A friend emails: “I just performed a test of Facebook censorship. I posted the iconic photo of Jackie Robinson stealing home, with the caption, ‘Stop the Steal.’ Gone in under 30 seconds. Twice.” (It did finally stick on the third try, though.)

I’ll bet if enough people post this, Facebook will either have to relent, or they will go back to banning this too.

There’s a serious energy story coming out of Japan right now:

This is relevant just now because it may happen in the U.S. in the coming years. Part of Japan’s problem is that, like Germany, it is foolishly phasing out is nuclear power, and is suddenly short of natural gas.
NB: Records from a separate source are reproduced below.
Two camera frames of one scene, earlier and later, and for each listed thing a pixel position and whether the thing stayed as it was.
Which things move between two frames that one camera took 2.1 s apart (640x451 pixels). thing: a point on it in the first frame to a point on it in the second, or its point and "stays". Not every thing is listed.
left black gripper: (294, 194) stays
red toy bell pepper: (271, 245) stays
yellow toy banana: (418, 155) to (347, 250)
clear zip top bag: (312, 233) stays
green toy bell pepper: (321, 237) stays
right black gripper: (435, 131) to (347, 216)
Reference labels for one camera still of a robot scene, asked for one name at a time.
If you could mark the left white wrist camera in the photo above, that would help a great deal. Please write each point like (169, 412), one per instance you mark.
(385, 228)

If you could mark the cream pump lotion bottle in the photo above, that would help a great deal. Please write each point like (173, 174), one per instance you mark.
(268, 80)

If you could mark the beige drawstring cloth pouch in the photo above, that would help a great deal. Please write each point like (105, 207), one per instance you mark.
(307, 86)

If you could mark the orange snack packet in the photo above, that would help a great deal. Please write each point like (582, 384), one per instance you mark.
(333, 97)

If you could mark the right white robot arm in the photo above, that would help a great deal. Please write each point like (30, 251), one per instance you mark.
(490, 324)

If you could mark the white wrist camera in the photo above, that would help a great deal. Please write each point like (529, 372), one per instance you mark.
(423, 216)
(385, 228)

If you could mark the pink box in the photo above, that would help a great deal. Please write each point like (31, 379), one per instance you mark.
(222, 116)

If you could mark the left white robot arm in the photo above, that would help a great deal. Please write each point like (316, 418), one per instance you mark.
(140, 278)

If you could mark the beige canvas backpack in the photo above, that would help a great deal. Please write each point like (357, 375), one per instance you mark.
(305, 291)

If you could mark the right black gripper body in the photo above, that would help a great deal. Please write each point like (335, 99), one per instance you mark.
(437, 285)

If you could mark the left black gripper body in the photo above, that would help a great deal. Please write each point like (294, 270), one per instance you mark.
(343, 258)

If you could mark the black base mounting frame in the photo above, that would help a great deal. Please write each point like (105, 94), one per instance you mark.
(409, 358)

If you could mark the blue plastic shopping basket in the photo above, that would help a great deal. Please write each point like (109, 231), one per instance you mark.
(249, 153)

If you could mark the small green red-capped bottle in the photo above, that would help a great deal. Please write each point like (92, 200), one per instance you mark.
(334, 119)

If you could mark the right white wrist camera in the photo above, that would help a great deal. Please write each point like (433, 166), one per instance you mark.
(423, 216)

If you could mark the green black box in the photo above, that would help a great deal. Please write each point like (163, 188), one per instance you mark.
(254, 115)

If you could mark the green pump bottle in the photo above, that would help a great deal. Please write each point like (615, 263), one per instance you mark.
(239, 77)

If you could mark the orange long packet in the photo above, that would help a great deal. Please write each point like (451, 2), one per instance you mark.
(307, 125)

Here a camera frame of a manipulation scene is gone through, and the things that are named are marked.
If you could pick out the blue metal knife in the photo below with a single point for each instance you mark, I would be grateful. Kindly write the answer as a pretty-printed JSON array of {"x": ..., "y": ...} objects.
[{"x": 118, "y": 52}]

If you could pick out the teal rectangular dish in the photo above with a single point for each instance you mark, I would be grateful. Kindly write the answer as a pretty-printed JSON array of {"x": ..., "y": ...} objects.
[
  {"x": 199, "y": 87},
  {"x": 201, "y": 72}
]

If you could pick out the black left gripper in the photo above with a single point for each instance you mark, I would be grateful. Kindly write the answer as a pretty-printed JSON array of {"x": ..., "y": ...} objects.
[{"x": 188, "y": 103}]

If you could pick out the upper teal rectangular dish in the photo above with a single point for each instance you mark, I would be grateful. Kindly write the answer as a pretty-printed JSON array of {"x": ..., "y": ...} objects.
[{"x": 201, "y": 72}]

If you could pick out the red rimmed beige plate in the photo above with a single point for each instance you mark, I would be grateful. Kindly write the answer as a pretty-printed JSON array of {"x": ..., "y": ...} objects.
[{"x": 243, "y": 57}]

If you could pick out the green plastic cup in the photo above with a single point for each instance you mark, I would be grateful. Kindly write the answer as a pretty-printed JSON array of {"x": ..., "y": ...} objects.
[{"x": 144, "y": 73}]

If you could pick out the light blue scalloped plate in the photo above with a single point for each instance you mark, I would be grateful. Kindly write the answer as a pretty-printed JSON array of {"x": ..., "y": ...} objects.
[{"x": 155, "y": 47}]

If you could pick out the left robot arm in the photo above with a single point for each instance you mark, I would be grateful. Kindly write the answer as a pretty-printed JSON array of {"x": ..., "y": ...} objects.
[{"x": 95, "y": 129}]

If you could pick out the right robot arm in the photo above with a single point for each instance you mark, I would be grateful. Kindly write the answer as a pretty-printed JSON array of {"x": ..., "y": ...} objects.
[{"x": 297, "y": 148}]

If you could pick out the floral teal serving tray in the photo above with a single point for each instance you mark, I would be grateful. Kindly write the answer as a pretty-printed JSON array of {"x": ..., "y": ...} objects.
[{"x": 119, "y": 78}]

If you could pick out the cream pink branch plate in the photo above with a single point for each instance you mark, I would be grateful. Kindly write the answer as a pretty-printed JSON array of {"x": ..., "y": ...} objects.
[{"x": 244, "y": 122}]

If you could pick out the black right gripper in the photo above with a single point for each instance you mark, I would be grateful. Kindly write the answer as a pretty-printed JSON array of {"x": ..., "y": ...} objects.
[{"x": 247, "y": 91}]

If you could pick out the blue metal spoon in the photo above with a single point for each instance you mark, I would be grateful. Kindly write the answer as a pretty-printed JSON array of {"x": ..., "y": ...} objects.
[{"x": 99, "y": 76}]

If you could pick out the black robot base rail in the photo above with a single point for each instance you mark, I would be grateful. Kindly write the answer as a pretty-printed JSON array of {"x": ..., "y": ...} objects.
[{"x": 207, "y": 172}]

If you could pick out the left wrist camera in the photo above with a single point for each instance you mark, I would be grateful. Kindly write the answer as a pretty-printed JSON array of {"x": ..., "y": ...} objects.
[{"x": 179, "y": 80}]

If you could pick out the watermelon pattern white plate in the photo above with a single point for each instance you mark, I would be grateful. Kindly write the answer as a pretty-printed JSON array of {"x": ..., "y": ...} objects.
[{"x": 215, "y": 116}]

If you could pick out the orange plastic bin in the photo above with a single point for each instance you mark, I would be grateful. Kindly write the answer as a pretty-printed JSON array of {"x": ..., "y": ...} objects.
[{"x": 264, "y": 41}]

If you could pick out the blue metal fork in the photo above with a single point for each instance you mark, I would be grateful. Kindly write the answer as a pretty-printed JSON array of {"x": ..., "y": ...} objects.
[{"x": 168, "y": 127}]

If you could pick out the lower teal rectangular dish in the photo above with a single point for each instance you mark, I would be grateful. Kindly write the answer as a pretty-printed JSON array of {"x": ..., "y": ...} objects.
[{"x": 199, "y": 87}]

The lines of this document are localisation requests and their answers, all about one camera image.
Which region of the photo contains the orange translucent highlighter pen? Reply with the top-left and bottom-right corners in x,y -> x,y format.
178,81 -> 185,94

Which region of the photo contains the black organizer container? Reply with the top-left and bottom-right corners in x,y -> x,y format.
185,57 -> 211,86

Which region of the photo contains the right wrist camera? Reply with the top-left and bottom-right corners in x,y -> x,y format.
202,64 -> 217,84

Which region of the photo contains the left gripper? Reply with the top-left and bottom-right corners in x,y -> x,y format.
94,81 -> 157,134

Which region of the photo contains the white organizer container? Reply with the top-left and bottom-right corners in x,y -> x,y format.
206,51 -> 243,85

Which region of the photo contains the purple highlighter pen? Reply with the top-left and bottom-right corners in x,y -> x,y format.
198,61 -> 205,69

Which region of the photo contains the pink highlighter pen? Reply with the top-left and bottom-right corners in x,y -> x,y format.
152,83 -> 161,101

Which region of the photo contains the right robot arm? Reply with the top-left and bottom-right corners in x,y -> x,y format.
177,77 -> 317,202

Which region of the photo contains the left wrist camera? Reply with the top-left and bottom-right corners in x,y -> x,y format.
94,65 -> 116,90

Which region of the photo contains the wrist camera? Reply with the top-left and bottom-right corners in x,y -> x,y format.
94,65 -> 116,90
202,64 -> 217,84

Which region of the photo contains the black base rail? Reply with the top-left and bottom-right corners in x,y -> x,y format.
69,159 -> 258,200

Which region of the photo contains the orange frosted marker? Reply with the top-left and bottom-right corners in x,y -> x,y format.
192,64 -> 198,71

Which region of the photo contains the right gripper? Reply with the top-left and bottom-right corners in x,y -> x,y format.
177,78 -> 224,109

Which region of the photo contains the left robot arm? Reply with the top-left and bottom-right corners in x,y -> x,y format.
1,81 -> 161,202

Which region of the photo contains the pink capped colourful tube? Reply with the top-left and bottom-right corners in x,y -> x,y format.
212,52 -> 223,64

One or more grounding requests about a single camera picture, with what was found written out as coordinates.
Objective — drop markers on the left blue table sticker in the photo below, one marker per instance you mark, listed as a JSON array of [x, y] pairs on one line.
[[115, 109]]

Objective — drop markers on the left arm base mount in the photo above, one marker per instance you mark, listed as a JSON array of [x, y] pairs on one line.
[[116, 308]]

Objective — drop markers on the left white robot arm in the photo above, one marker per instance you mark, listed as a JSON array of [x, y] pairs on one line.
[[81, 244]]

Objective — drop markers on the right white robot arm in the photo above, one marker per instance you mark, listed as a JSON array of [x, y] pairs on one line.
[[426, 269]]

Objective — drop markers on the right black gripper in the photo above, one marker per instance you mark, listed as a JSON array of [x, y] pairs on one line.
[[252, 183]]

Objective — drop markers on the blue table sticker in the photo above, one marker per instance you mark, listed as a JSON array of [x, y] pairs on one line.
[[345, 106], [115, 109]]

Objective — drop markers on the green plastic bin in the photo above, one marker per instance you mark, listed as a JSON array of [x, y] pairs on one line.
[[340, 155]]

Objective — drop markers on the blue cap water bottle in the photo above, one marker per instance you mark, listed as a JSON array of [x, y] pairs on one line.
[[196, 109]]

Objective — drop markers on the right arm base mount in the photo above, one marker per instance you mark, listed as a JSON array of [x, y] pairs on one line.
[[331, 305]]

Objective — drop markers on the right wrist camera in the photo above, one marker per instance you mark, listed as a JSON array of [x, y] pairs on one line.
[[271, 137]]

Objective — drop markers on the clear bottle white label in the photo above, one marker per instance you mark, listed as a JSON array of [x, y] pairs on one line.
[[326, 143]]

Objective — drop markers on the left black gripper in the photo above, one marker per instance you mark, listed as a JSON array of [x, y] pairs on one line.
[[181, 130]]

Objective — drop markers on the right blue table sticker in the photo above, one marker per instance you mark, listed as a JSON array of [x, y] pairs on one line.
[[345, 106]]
We’re doing Step 1 in the U.S. right now and, while gas is abundant, it might not be if the Biden administration curtails fracking and strangles needed new gas pipelines.
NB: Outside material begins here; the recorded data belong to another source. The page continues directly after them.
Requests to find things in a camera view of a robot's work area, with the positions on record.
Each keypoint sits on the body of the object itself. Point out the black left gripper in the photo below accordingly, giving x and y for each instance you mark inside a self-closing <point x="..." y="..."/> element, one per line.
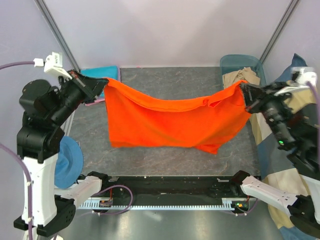
<point x="93" y="86"/>

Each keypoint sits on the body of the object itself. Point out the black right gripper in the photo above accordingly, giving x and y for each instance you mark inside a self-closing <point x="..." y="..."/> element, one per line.
<point x="254" y="95"/>

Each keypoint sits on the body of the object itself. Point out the orange t-shirt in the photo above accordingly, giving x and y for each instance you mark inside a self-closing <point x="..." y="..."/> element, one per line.
<point x="205" y="123"/>

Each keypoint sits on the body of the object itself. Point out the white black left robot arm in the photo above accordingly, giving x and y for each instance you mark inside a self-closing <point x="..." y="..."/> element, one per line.
<point x="46" y="108"/>

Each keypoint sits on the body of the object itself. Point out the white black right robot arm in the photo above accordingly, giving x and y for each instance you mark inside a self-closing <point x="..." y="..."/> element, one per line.
<point x="295" y="132"/>

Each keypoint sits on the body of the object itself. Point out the folded pink t-shirt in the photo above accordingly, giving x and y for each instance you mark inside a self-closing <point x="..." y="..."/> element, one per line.
<point x="96" y="101"/>

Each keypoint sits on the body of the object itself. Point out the crumpled beige t-shirt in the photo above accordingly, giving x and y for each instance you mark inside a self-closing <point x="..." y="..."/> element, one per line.
<point x="246" y="74"/>

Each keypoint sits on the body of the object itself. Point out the folded turquoise t-shirt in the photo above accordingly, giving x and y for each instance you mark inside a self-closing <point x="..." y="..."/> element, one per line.
<point x="111" y="72"/>

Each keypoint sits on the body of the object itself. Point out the folded purple t-shirt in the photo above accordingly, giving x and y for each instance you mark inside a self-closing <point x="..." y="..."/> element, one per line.
<point x="119" y="78"/>

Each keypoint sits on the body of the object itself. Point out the teal plastic bin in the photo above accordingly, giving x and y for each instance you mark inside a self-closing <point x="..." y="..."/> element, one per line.
<point x="236" y="67"/>

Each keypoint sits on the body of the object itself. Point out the blue beige checkered pillow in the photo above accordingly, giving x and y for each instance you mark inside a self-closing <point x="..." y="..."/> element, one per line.
<point x="275" y="169"/>

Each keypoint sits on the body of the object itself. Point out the crumpled blue cloth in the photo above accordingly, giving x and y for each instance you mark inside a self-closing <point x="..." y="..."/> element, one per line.
<point x="69" y="163"/>

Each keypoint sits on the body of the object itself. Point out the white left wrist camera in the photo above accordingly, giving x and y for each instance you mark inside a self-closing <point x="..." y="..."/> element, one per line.
<point x="53" y="65"/>

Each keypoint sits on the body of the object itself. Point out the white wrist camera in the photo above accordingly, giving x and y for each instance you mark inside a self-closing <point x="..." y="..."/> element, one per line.
<point x="302" y="78"/>
<point x="53" y="65"/>

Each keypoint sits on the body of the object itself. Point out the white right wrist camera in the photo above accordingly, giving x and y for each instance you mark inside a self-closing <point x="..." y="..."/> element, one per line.
<point x="302" y="78"/>

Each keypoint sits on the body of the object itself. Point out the left aluminium frame post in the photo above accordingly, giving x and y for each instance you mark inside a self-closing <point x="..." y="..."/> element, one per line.
<point x="49" y="18"/>

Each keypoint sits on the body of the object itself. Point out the aluminium frame post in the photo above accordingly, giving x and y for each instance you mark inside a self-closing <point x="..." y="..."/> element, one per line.
<point x="289" y="11"/>
<point x="49" y="18"/>

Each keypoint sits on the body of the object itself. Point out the right aluminium frame post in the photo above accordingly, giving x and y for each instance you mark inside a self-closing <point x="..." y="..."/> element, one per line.
<point x="289" y="11"/>

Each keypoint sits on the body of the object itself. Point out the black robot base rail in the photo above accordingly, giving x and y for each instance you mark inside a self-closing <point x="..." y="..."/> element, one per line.
<point x="173" y="190"/>

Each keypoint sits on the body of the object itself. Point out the grey slotted cable duct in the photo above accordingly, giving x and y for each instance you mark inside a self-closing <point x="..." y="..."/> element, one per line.
<point x="98" y="204"/>
UPDATE: A reader in Japan sends along the following:

What you didn’t mention, but is being mentioned here in Japan is the utter failure of “renewables.” I’d say that is more of an issue than the nuke one because unless I missed news of them restarting, almost all of Japan’s nukes have been shut down for most or all of the time since the Tohoku quake and tsunami. It seems the current extremely tight electricity situation has not been helped by the fact that heavy snow has blanketed many of the solar farms that have sprung up around the coutntryside and the wind is apparently either too strong or too weak (depending on where) but either way windpower isn’t pulling its weight either. So it’s up to coal and LNG to provide all the power. Japan is in fact building more coal power stations which is probably unique in the developed world but they are mostly still under construction right now .

Chaser:

Speaking of climate change (except I wasn’t, but never mind) here’s a story out of Australia that doesn’t fit the narrative:

Hundreds of Pacific Islands are getting bigger despite global warming

New research says hundreds of islands in the Pacific are growing in land size, even as climate change-related sea level rises threaten the region.

Scientists at the University of Auckland found atolls in the Pacific nations of Marshall Islands and Kiribati, as well as the Maldives archipelago in the Indian Ocean, have grown up to 8 per cent in size over the past six decades despite sea level rise.